What does a submarine operating underwater have in common with a metal stent propping open a human artery? More than you’d think initially.

Despite dramatic differences in scale and environment—obviously people ride inside submarines while stents are implanted inside people—both sub and stent are subject to the same laws of physics governing the behavior of fluids, structures and the interactions between them. Whether cruising the ocean depths or resisting the turbulence of pulsing blood, these two human inventions are subject to continuous wear and tear—and must protect human lives during decades of hopefully trouble-free operation.

Makers of submarines, airplanes, cars and other performance-critical products have for decades embraced computer simulation as an invaluable tool for product design and analysis that fosters innovation within the constraints of the physical world and can predict performance over a lifetime.

Medical device manufacturers are now catching up.

The FDA’s enthusiastic support is accelerating the drive to harness digital methods, such as FEA, CFD, topology optimization, virtual human modeling and so on for life sciences. And the same drive toward personalization that lets consumers specify unique details in their new cars is now empowering physicians and researchers to customize medical solutions for individual patients.

Take the arterial stent, one of the earlier examples of a manufactured medical device that has reached a stage of fine-tuning that would have been impossible without computer-aided engineering. Simulated fatigue prediction has now become necessary to ensure the safe performance of a new stent design over its lifetime, and is also recommended by the FDA.

What’s more, computer models of a living, beating heart, or components of it—based on scans of a particular patient—can be used to design and virtually test the configuration of the stent that best fits that same person’s unique anatomy and disease state. “One size fits all” is becoming a thing of the past in medical device development and manufacturing.

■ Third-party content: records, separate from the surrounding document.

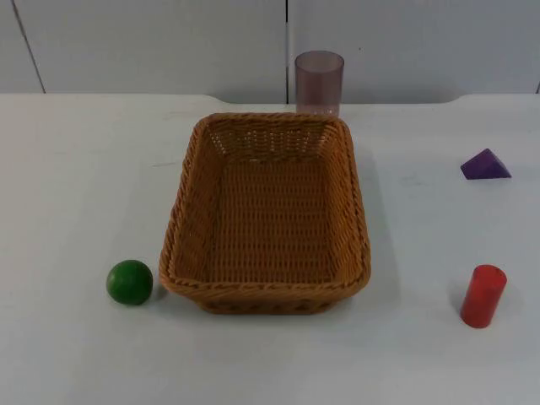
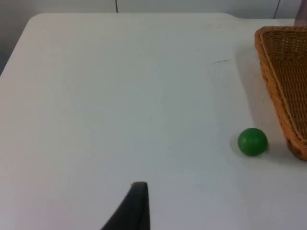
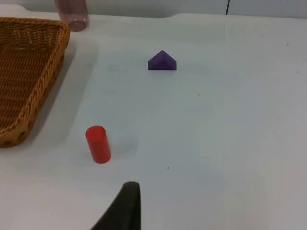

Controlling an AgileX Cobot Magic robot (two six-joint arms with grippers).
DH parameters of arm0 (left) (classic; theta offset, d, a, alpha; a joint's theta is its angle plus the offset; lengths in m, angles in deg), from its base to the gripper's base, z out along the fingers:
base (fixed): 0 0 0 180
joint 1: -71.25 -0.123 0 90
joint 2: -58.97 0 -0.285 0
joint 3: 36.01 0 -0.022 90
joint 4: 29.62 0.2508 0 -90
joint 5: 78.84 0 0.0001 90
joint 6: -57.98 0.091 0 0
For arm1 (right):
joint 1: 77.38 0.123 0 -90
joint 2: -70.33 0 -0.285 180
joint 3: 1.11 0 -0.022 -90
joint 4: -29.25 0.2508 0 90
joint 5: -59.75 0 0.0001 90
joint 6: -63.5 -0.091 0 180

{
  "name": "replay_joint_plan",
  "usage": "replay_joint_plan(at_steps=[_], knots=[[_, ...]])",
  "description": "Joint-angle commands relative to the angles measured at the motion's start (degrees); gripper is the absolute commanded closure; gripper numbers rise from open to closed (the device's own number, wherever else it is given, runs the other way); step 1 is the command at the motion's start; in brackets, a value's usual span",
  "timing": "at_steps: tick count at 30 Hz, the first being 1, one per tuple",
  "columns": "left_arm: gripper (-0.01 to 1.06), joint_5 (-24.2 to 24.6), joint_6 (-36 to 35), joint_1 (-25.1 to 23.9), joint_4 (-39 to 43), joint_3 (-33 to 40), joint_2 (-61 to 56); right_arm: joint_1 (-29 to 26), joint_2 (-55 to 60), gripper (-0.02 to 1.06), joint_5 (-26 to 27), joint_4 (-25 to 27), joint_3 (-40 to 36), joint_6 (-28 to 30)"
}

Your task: Pick up the basket with the left hand and place the triangular block into the basket with the right hand.

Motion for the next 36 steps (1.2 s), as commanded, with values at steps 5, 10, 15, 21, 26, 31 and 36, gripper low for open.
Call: replay_joint_plan(at_steps=[5,10,15,21,26,31,36], knots=[[0.00,-3.5,-0.5,0.2,-3.5,-2.1,2.4,-0.4,5.9,-0.01,1.5,0.2,3.9,1.2],[0.00,-10.4,-0.5,0.2,-3.6,-5.4,10.9,-0.4,15.7,-0.01,6.9,0.1,9.3,1.2],[0.00,-14.9,-0.5,0.2,-5.3,-9.7,24.1,-0.4,27.7,-0.01,11.5,0.1,14.7,1.2],[0.00,-15.8,0.0,0.2,-5.8,-14.8,38.9,-0.4,39.0,-0.01,15.3,0.3,17.9,1.2],[0.00,-17.7,0.8,0.2,-5.8,-16.3,48.1,-0.4,45.8,-0.01,16.9,0.3,18.0,1.2],[0.00,-18.9,1.0,0.2,-5.9,-16.3,54.9,-0.4,51.5,-0.01,17.2,0.1,18.0,1.2],[0.00,-19.3,2.2,0.2,-6.9,-16.3,58.2,-0.4,54.2,-0.01,17.3,-0.4,18.0,1.2]])
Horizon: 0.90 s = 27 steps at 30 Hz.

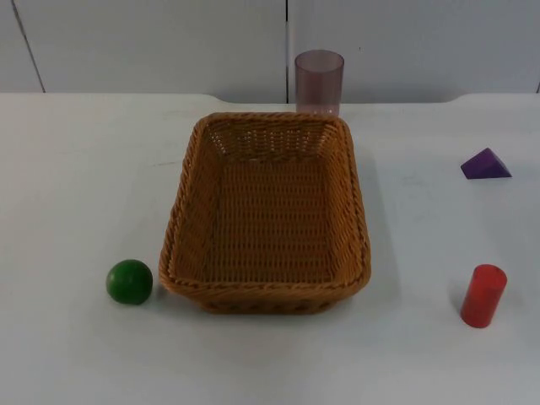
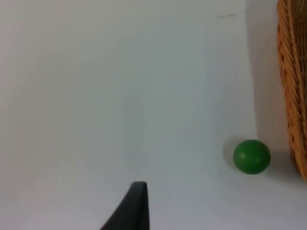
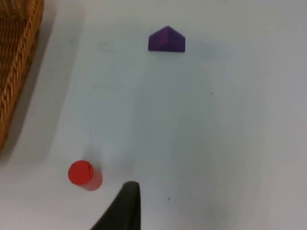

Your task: Pick up the basket with the left hand and place the triangular block into the basket with the right hand.

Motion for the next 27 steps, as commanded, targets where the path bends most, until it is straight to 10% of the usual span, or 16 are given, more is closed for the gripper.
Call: replay_joint_plan(at_steps=[1,15,27], knots=[[0.00,-1.2,1.0,0.2,-1.6,-0.4,1.2,-0.4,1.1,-0.01,0.9,-0.6,0.3,0.1],[0.16,-5.7,11.5,7.4,-13.0,-5.1,18.3,-0.4,1.8,-0.01,2.4,-0.3,0.2,0.1],[0.21,-5.7,10.8,15.7,-15.6,-24.5,49.7,-0.4,1.8,-0.01,2.4,-0.3,0.2,0.1]])
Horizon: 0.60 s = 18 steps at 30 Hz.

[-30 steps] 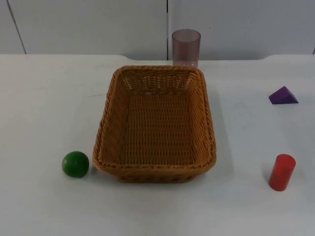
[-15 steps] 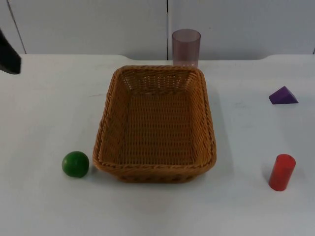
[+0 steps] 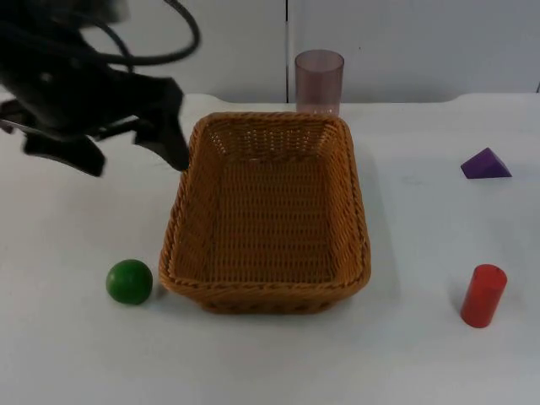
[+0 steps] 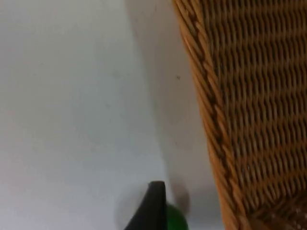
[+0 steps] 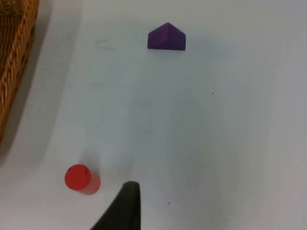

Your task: Pick up the basket with the left hand and place the triangular block into the basket with the right hand.

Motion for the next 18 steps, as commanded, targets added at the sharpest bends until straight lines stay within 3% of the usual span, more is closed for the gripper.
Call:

But what does all this customization cost? The answer is that the very same tools that allow personalization also help shorten that critical time-to-market equation. The FDA’s MDDT (medical device development tools) program is encouraging the industry to move forward rapidly with developing virtual animal and human models that can be used to evaluate medical devices. Computational models, in many instances, may be able to better represent aspects of a device’s performance than traditional sources of evidence, the FDA has concluded.

Think of it this way: Digital tools can be used to virtually “bench test” multiple solutions to a medical device design challenge. With the ongoing advancement of simulation solutions and corresponding availability of simulation expertise, companies of all sizes—from the largest manufacturer to the smallest startup—can use simulation to zoom in on those designs that have the most promise. This can save significant costs in early design evaluation and testing, helping rule out dead-end products before companies have invested heavily in trials or even production.

In moving to digital design, manufacturers will need access to expertise for simulating a broad range of physics, including everything from deformations of solids and fluid flow to heat transfer and electromagnetism. Often, the necessary methods and tools are already in use in completely separate fields and industries. The medical industry has much to gain by drawing on existing resources.

Which brings us back to our submarine: Methods for the stochastic and probabilistic assessment of the kinds of physical events that could impact its hull and endanger the occupants have been proven over decades—and are available to support the medical device manufacturer working to create products for that most variable entity of all: the human body.